## What you need to do
Below are records. Copy every line with "eraser" in it.

## Record excerpts
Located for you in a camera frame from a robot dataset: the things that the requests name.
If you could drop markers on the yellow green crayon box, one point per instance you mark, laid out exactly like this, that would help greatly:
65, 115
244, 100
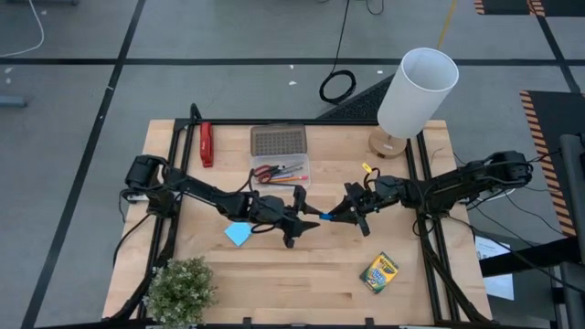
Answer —
379, 272

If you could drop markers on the yellow pencil with pink eraser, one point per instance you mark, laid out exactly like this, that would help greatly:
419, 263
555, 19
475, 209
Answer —
288, 179

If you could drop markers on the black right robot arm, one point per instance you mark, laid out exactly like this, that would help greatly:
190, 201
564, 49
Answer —
457, 183

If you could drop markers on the blue eraser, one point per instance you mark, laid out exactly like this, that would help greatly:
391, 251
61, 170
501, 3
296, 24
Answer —
325, 216

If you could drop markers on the red and black scissors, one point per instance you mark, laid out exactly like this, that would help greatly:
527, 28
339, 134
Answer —
275, 172

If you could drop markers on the grey floor foot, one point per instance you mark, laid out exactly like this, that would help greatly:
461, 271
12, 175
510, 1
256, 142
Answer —
11, 101

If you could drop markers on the dark blue silver pencil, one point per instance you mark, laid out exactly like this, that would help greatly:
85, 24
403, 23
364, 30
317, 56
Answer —
281, 175

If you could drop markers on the black textured floor mat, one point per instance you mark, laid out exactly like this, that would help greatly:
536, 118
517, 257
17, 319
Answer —
361, 107

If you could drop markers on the black metal beam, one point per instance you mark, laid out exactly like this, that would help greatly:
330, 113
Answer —
525, 258

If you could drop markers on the clear plastic pencil box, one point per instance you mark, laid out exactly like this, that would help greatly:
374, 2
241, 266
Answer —
299, 158

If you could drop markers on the grey metal stand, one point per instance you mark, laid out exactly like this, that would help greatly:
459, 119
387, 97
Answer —
573, 205

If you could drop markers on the black mat with hazard stripes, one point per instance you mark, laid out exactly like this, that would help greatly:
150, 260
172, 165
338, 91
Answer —
557, 119
560, 6
503, 5

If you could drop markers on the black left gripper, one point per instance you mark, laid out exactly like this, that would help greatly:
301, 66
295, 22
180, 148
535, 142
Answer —
269, 210

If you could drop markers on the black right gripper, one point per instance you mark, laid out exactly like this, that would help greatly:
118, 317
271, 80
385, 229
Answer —
381, 196

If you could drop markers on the table lamp white shade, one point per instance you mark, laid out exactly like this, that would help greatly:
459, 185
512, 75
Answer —
416, 96

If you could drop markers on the white paper sheet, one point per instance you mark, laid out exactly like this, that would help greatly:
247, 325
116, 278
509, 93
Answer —
500, 285

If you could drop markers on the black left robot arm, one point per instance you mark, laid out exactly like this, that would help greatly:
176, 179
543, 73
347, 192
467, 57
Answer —
201, 189

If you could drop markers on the red stapler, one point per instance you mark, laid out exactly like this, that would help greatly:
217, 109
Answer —
206, 144

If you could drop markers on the black metal table frame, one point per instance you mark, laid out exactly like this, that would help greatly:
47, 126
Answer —
297, 121

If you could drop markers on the green potted plant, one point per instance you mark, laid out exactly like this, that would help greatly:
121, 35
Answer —
180, 292

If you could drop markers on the light blue sticky note pad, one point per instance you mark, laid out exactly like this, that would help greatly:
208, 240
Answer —
238, 234

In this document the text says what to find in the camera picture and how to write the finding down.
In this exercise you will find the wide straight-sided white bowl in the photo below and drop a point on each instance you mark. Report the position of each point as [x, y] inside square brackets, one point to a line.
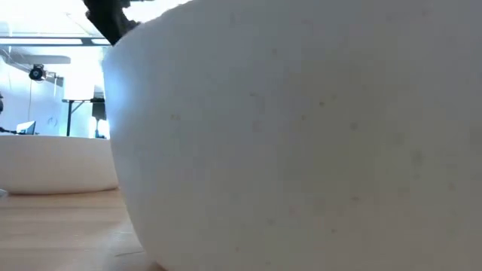
[56, 165]

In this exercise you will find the round black ceiling camera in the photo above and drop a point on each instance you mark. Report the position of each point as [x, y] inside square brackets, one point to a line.
[36, 72]

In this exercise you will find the black-legged background table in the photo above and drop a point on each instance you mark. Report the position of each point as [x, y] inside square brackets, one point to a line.
[70, 113]

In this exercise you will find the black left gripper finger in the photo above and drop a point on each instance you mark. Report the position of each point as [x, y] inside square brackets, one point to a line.
[109, 19]

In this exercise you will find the large white bowl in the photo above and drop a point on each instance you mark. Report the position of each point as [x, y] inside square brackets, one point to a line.
[301, 143]

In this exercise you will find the black background monitor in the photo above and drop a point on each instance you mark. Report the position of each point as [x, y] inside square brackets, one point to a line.
[98, 109]

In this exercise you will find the small grey background screen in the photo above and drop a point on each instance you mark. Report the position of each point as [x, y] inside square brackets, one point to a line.
[26, 128]

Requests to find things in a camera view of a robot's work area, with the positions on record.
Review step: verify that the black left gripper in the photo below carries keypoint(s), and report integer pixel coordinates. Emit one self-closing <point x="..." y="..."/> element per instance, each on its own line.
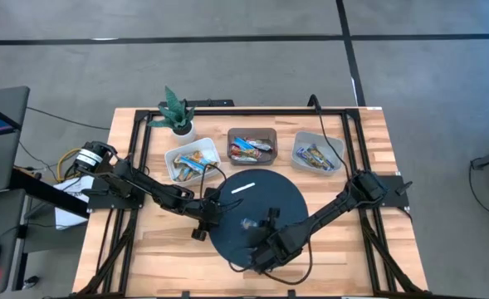
<point x="208" y="212"/>

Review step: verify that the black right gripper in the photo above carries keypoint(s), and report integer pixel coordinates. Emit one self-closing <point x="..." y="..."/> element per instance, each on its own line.
<point x="281" y="245"/>

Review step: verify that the silver green granola bar wrapper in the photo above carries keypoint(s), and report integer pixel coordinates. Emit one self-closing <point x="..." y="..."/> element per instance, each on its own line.
<point x="263" y="144"/>

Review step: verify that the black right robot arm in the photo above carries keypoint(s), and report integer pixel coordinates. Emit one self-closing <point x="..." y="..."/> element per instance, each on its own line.
<point x="335" y="207"/>

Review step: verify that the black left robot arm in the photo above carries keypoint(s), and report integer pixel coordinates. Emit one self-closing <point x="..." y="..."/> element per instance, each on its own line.
<point x="144" y="187"/>

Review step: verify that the white mat label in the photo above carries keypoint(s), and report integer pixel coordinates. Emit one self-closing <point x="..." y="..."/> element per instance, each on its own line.
<point x="243" y="188"/>

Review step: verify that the round dark blue woven mat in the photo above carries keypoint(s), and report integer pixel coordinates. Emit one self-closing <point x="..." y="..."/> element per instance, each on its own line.
<point x="269" y="191"/>

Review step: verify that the white plastic bin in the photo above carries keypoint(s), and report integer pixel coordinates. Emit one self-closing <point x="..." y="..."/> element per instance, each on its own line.
<point x="173" y="147"/>

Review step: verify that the white plant pot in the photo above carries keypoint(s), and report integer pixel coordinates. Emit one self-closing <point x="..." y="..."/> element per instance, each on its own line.
<point x="186" y="135"/>

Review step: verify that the brown plastic bin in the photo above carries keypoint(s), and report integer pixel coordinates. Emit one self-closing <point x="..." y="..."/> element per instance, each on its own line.
<point x="271" y="135"/>

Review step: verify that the green snake plant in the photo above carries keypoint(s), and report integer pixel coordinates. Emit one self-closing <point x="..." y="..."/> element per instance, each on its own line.
<point x="175" y="110"/>

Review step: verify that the grey plastic bin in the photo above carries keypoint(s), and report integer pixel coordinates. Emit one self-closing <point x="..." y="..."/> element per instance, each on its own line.
<point x="302" y="139"/>

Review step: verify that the black power strip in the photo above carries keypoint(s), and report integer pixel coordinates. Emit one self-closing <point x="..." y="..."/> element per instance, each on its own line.
<point x="208" y="103"/>

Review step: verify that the white paper sheet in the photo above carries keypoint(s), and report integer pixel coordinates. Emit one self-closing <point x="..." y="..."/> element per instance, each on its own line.
<point x="67" y="216"/>

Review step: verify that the grey side desk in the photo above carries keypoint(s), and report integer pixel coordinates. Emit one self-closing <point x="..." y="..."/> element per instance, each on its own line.
<point x="7" y="232"/>

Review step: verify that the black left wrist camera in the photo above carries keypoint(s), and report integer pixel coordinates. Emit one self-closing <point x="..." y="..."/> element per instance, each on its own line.
<point x="213" y="194"/>

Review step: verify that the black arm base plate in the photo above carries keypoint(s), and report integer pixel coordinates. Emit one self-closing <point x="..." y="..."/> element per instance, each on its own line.
<point x="395" y="193"/>
<point x="103" y="201"/>

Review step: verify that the black aluminium table frame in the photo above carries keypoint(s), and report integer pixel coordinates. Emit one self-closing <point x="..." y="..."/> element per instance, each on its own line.
<point x="248" y="112"/>

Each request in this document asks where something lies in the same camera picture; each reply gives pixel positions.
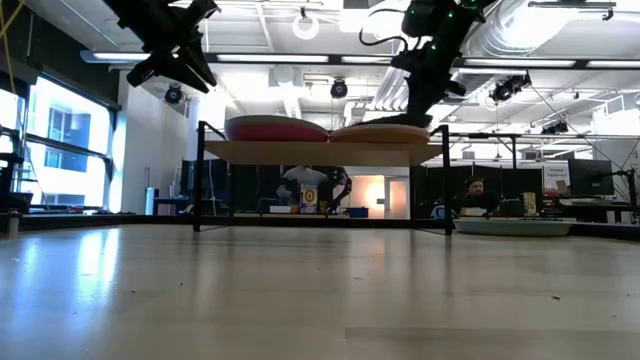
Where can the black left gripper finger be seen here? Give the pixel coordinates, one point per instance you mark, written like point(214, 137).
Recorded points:
point(185, 76)
point(202, 65)

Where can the peach plate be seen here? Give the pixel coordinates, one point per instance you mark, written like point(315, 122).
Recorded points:
point(380, 136)

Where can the magenta red plate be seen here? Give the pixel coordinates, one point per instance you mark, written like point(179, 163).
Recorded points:
point(275, 134)

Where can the light blue plate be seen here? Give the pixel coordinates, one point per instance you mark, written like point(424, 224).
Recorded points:
point(510, 228)

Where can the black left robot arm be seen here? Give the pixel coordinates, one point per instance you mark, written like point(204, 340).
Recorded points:
point(130, 12)

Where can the black background robot arm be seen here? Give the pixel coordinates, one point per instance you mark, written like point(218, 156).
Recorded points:
point(341, 187)

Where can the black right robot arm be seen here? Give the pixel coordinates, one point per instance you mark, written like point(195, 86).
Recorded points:
point(450, 20)

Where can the black ceiling spotlight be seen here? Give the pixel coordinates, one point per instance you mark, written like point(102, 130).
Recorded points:
point(173, 94)
point(339, 89)
point(507, 89)
point(555, 128)

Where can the long ceiling light strip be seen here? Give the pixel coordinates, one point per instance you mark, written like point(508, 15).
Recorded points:
point(280, 58)

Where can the white door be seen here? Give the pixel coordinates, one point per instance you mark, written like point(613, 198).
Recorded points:
point(397, 197)

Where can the person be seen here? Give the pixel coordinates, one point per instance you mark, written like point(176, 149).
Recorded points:
point(302, 180)
point(477, 197)

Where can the blue bin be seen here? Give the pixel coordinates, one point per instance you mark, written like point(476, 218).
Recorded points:
point(358, 213)

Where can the pale standing cylinder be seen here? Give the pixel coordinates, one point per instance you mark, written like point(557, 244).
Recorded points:
point(149, 199)

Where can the tan carton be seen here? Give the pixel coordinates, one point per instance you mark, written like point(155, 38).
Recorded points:
point(529, 204)

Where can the yellow printed box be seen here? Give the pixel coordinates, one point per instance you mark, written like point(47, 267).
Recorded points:
point(309, 197)

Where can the white printed sign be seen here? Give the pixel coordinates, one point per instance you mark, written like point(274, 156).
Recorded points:
point(556, 177)

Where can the black computer monitor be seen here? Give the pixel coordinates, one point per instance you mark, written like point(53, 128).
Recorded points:
point(590, 177)

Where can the silver ventilation duct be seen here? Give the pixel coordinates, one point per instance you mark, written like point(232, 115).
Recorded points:
point(515, 30)

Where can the black aluminium table frame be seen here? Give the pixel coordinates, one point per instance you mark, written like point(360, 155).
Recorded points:
point(100, 221)

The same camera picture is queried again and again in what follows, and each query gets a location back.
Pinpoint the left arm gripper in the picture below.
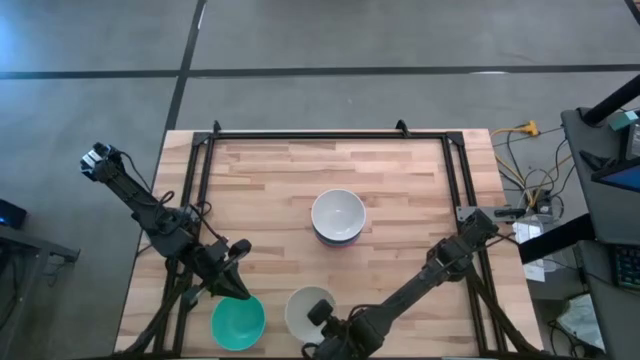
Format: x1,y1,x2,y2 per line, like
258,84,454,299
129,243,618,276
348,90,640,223
192,239,252,300

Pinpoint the red cable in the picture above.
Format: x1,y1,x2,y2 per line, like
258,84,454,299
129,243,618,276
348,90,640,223
191,201,230,244

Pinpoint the yellow extension cable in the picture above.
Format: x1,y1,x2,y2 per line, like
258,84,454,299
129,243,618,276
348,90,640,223
489,119,574,206

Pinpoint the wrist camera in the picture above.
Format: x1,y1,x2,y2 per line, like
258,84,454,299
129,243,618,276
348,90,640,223
228,238,253,261
305,298,336,328

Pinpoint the small teal box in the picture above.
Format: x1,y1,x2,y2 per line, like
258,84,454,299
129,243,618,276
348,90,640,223
607,109,640,133

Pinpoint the grey side table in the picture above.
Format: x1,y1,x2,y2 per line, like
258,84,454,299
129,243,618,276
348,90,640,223
0,224,81,360

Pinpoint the grey desk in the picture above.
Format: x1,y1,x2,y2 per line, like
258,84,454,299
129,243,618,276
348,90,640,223
559,107,640,246
573,239,640,360

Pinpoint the black pole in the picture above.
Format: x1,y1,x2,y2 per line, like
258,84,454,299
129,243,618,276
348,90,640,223
581,73,640,127

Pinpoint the black keyboard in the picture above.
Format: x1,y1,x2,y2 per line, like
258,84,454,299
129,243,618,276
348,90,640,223
612,243,640,292

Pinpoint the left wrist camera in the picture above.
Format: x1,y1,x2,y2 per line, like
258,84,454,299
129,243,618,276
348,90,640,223
228,238,253,261

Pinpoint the black bar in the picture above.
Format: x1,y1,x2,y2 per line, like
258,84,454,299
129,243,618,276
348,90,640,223
517,213,597,265

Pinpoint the grey metal base plate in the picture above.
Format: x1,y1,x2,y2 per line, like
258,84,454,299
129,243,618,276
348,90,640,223
455,204,554,225

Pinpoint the laptop with blue screen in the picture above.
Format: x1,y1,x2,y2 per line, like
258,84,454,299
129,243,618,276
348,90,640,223
591,158,640,195

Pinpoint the white paper sheet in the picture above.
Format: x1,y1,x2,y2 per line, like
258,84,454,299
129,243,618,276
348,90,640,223
512,219,547,282

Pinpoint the black computer tower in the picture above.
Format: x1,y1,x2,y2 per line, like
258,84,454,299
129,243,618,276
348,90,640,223
0,198,29,230

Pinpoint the white ribbed bowl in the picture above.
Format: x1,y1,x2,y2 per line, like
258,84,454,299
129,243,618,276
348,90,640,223
284,285,337,345
310,188,367,241

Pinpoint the white plastic bag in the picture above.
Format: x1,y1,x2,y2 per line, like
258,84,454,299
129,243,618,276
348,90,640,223
555,292,607,352

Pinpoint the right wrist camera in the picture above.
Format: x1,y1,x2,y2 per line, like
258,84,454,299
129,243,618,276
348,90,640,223
305,298,336,328

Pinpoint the mint green bowl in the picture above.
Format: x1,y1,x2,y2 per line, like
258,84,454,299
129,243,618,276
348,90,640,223
210,294,267,352

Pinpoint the light blue bowl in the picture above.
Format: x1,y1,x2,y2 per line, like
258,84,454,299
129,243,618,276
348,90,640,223
313,230,364,245

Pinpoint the black aluminium table frame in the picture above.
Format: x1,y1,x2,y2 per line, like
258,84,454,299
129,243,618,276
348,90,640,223
117,119,546,360

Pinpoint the power strip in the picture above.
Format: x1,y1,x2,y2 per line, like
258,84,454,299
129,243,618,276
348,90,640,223
528,192,557,217

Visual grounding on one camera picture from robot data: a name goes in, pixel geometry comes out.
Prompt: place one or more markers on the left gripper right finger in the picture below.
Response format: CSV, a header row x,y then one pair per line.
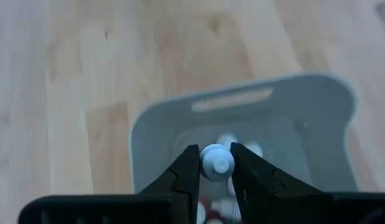
x,y
273,199

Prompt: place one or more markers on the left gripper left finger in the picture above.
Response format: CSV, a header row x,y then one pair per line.
x,y
149,208

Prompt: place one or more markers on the small maroon food coloring bottle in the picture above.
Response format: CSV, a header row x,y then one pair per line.
x,y
215,163

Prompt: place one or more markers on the grey plastic storage bin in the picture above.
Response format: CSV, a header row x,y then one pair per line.
x,y
273,105

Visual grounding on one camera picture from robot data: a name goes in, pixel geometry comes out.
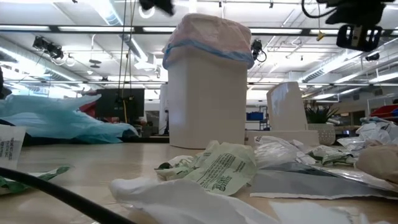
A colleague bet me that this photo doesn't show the large blue plastic bag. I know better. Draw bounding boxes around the large blue plastic bag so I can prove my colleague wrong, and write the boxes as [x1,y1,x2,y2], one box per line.
[0,94,139,144]

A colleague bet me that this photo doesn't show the white plastic trash bin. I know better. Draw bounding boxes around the white plastic trash bin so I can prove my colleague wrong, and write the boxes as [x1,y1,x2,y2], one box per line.
[167,46,249,149]

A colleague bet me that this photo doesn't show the pointed brown paper piece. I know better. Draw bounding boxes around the pointed brown paper piece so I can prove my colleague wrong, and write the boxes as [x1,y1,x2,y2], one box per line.
[354,142,398,185]

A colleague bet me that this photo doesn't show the red object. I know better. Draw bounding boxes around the red object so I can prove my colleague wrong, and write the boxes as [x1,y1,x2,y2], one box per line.
[79,101,98,121]

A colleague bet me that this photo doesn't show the succulent in white pot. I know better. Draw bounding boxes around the succulent in white pot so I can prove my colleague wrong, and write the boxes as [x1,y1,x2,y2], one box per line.
[303,104,340,146]

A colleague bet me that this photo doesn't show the yellow tag on cord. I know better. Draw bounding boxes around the yellow tag on cord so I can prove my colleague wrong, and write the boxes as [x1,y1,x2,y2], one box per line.
[316,0,326,42]

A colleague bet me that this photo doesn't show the teal folded bag pack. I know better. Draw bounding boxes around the teal folded bag pack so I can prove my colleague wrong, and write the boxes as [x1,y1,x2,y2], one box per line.
[73,132,125,145]

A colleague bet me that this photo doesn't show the black panel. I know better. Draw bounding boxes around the black panel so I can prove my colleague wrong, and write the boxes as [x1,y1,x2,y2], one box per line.
[95,88,146,124]

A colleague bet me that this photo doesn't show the white plastic wrapper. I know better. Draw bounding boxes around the white plastic wrapper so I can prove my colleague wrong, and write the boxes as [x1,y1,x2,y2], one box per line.
[269,201,391,224]

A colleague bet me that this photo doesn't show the white plastic bag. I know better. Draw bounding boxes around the white plastic bag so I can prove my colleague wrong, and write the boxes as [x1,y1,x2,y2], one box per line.
[108,177,280,224]

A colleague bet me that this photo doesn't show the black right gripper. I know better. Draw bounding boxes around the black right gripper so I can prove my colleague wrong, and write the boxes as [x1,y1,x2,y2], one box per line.
[317,0,396,52]

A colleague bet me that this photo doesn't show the blue storage bin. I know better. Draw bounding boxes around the blue storage bin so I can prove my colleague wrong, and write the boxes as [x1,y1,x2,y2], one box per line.
[246,111,265,121]

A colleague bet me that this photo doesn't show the clear plastic film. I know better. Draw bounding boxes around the clear plastic film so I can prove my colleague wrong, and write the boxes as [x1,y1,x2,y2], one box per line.
[253,135,315,170]

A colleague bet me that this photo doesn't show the white swing bin lid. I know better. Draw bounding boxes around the white swing bin lid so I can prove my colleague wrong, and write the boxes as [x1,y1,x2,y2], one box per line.
[244,81,320,147]

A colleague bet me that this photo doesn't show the clear green printed wrapper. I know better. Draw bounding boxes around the clear green printed wrapper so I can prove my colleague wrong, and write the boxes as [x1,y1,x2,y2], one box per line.
[306,144,358,166]

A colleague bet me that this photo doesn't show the red storage bin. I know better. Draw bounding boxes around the red storage bin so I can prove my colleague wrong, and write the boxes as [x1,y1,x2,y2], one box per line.
[369,104,398,119]

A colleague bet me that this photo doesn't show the black rig cable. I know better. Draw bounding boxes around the black rig cable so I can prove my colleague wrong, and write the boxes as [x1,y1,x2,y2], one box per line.
[115,0,136,105]

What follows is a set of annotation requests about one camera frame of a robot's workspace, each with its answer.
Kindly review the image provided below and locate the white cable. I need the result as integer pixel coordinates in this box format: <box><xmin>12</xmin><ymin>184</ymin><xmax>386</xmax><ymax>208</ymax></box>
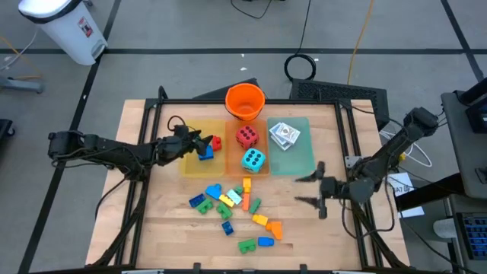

## Exercise response
If you could drop markers on the yellow pencil with pink eraser, one point per instance you mark, laid out exactly like this, that would help greatly:
If you could drop markers on the blue eraser, one point per instance you mark, laid out exactly like this, that would help greatly:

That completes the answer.